(Stored data entries)
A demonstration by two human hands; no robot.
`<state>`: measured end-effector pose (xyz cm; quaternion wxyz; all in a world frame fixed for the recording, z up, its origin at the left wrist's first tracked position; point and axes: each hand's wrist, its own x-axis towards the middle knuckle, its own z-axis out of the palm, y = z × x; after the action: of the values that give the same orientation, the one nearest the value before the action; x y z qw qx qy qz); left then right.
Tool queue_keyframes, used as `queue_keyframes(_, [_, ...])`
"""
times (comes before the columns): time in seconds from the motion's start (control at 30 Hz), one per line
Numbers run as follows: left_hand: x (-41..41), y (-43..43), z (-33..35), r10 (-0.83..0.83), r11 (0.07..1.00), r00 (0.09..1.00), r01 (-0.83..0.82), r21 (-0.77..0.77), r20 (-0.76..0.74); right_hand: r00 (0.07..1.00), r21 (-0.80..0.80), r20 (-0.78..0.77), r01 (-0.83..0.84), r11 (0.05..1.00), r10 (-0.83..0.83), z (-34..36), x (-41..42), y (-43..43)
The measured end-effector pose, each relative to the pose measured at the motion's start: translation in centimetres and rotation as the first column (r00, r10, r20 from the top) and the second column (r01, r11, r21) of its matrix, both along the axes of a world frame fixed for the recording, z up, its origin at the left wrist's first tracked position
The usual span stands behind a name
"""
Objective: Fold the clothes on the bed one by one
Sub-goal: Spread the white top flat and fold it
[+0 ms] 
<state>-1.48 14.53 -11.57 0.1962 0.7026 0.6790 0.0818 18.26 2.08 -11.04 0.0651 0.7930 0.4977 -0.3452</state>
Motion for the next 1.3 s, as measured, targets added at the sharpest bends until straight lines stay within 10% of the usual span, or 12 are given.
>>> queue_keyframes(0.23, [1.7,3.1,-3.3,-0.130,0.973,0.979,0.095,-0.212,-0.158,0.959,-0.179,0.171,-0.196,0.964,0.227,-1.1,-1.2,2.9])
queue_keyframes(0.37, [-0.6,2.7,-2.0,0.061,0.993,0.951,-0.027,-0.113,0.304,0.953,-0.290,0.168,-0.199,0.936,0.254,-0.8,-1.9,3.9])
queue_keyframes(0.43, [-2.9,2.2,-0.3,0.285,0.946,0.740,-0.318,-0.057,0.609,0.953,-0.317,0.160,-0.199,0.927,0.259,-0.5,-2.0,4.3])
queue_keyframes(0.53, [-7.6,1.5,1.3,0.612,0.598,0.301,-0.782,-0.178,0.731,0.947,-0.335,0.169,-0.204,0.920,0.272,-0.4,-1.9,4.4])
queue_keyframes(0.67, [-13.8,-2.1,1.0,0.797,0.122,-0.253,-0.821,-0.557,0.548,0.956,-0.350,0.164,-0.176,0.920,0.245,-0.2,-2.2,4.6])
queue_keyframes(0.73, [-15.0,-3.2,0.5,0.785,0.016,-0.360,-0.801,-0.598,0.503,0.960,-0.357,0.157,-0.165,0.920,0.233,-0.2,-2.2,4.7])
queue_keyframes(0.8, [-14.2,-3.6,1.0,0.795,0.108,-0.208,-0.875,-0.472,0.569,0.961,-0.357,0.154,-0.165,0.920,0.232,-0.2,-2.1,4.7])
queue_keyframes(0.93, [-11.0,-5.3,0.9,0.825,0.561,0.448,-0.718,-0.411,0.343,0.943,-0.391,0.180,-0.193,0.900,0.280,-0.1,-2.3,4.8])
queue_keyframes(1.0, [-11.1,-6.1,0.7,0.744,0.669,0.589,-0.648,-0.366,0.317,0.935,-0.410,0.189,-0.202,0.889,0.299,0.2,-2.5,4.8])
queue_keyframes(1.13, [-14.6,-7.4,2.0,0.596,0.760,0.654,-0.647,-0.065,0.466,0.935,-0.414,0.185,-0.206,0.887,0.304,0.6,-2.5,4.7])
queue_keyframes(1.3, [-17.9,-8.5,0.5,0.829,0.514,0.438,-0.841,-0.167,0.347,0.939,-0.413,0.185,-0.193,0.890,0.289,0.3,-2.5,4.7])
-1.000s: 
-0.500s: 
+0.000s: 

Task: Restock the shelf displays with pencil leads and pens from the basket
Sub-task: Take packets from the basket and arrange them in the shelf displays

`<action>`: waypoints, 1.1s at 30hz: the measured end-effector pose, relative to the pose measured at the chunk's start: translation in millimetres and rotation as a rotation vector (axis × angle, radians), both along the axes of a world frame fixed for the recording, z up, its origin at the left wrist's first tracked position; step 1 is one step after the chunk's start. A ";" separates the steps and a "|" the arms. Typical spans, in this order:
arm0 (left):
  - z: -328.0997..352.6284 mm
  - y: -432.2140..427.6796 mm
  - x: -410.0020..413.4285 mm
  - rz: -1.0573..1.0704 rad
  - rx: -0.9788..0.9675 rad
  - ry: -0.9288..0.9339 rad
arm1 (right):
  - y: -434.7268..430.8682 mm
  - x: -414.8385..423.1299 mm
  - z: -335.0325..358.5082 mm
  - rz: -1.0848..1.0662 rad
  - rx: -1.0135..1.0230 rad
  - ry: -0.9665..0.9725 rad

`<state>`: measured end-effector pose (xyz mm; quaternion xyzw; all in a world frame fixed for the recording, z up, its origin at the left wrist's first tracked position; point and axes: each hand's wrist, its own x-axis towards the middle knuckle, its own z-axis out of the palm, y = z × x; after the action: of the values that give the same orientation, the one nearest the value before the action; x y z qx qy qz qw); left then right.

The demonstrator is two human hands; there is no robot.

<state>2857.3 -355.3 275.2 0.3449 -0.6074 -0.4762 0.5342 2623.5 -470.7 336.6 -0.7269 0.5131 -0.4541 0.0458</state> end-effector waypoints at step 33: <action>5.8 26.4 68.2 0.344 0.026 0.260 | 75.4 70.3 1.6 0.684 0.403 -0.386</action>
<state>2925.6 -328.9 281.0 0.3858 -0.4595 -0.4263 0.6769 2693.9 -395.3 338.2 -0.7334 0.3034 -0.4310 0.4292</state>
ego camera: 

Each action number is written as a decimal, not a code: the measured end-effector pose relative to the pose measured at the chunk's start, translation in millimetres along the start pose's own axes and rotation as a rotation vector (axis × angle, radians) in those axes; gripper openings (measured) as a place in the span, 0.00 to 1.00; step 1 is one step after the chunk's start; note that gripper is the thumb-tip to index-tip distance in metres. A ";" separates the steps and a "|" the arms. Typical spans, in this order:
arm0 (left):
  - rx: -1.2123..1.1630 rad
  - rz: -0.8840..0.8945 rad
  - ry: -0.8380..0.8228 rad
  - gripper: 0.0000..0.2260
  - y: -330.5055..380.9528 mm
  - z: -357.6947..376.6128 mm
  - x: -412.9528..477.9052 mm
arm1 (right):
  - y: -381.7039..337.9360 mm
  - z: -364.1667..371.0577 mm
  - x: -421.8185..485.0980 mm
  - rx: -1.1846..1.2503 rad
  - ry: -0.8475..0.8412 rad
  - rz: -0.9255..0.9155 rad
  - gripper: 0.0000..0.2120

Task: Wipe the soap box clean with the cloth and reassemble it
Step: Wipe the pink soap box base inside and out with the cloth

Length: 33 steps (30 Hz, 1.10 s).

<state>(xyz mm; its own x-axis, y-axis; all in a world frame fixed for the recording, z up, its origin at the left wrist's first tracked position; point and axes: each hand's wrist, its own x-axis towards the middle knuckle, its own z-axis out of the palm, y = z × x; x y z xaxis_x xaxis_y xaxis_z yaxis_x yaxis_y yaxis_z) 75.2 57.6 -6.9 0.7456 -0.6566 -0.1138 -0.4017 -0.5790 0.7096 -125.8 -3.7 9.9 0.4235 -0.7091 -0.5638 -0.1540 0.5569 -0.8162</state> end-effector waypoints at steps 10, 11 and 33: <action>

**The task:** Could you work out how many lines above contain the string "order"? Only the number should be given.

**Answer to the exercise:** 2